### Task
Write back every line of the listing exactly, excluding images.

### Supplied material
§ §

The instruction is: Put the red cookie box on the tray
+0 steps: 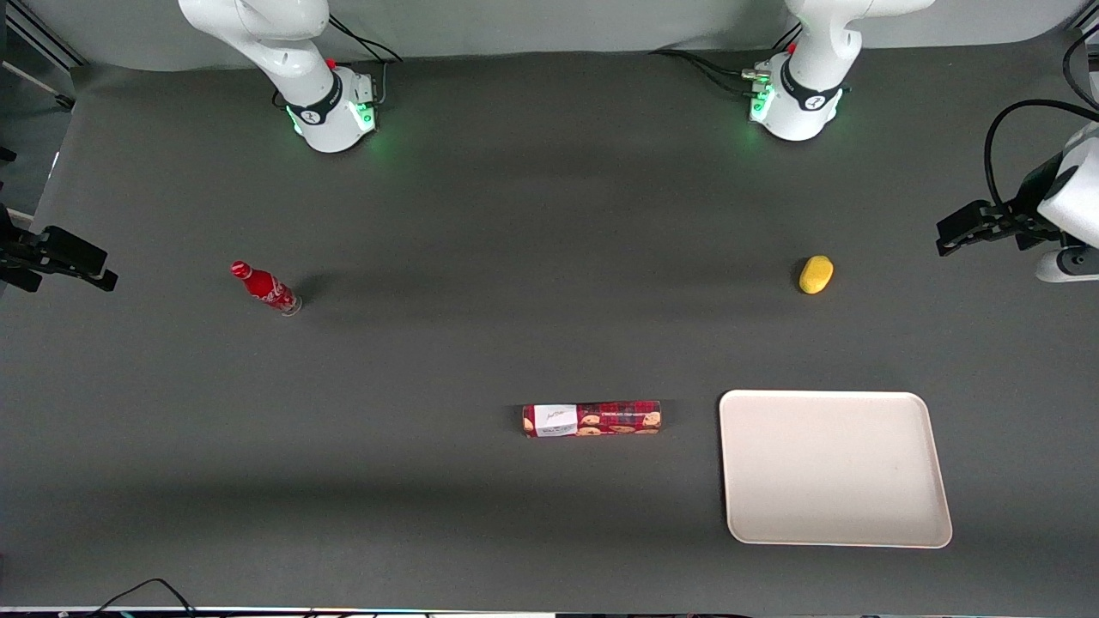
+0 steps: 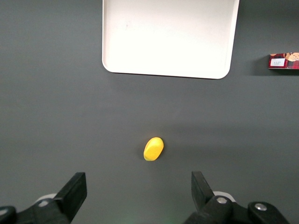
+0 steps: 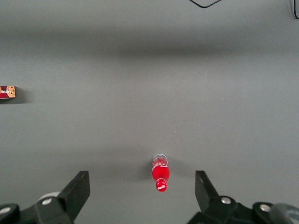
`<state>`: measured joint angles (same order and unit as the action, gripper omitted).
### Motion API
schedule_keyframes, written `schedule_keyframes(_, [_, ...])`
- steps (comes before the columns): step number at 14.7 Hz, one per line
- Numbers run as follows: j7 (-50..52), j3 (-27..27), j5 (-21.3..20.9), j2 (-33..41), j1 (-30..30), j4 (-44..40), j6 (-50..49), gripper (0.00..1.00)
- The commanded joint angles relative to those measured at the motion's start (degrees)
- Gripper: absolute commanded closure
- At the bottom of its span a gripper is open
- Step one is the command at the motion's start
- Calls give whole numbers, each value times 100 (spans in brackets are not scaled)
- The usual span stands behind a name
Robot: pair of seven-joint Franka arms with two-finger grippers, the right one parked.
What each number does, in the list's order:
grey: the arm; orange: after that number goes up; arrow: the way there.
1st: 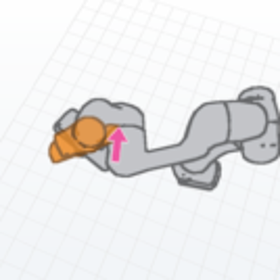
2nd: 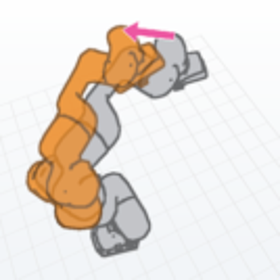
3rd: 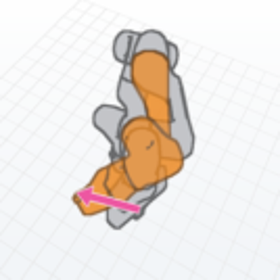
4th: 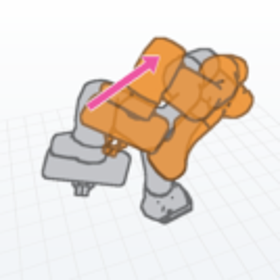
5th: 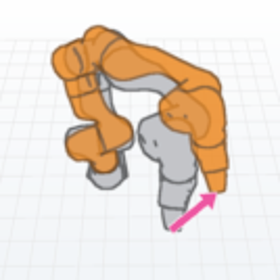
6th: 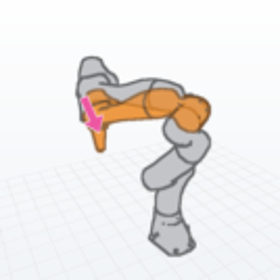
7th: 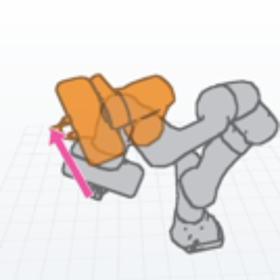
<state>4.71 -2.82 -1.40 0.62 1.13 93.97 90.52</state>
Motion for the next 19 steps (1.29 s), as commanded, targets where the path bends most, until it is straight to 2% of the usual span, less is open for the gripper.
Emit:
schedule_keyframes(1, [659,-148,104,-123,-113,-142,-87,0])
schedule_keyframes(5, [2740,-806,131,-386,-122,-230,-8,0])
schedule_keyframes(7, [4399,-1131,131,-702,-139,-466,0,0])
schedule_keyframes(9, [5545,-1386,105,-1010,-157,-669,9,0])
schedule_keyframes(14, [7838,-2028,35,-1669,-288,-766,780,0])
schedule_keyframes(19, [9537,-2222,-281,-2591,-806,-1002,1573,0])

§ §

### Exercise answer
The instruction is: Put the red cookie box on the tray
+0 steps: 
+0 steps: 
+0 steps: 
`<state>`: measured joint angles (same order and unit as the action, gripper omitted).
### Motion API
schedule_keyframes, written `schedule_keyframes(_, [_, ...])`
- steps (comes before the columns): step number at 14.7 Hz, one per line
- Numbers run as follows: j7 (-50..52), j3 (-27..27), j5 (-21.3..20.9), j2 (-33..41), j1 (-30..30), j4 (-44..40), j6 (-50..49), gripper (0.00..1.00)
- The commanded joint angles relative to those measured at the motion's start (degrees)
- Gripper: absolute commanded closure
- At the bottom of its span a gripper is open
- Step one is the command at the motion's start
- Calls give whole numbers, each value times 100 (spans in brackets are not scaled)
- The usual span stands behind a name
Robot: pair of seven-joint Franka arms with two-finger grippers, the right one parked.
What each number does, in the list's order:
grey: the arm; orange: after that number goes up; arrow: the way there.
1st: 
2nd: 
3rd: 
4th: 
5th: 
6th: 
7th: 
<state>4.71 -2.82 -1.40 0.62 1.13 93.97 90.52</state>
Motion for the next 19 steps (1.29 s), as commanded, targets where the path bends most, until it is straight to 2% of the usual span, less is open for the gripper.
Emit:
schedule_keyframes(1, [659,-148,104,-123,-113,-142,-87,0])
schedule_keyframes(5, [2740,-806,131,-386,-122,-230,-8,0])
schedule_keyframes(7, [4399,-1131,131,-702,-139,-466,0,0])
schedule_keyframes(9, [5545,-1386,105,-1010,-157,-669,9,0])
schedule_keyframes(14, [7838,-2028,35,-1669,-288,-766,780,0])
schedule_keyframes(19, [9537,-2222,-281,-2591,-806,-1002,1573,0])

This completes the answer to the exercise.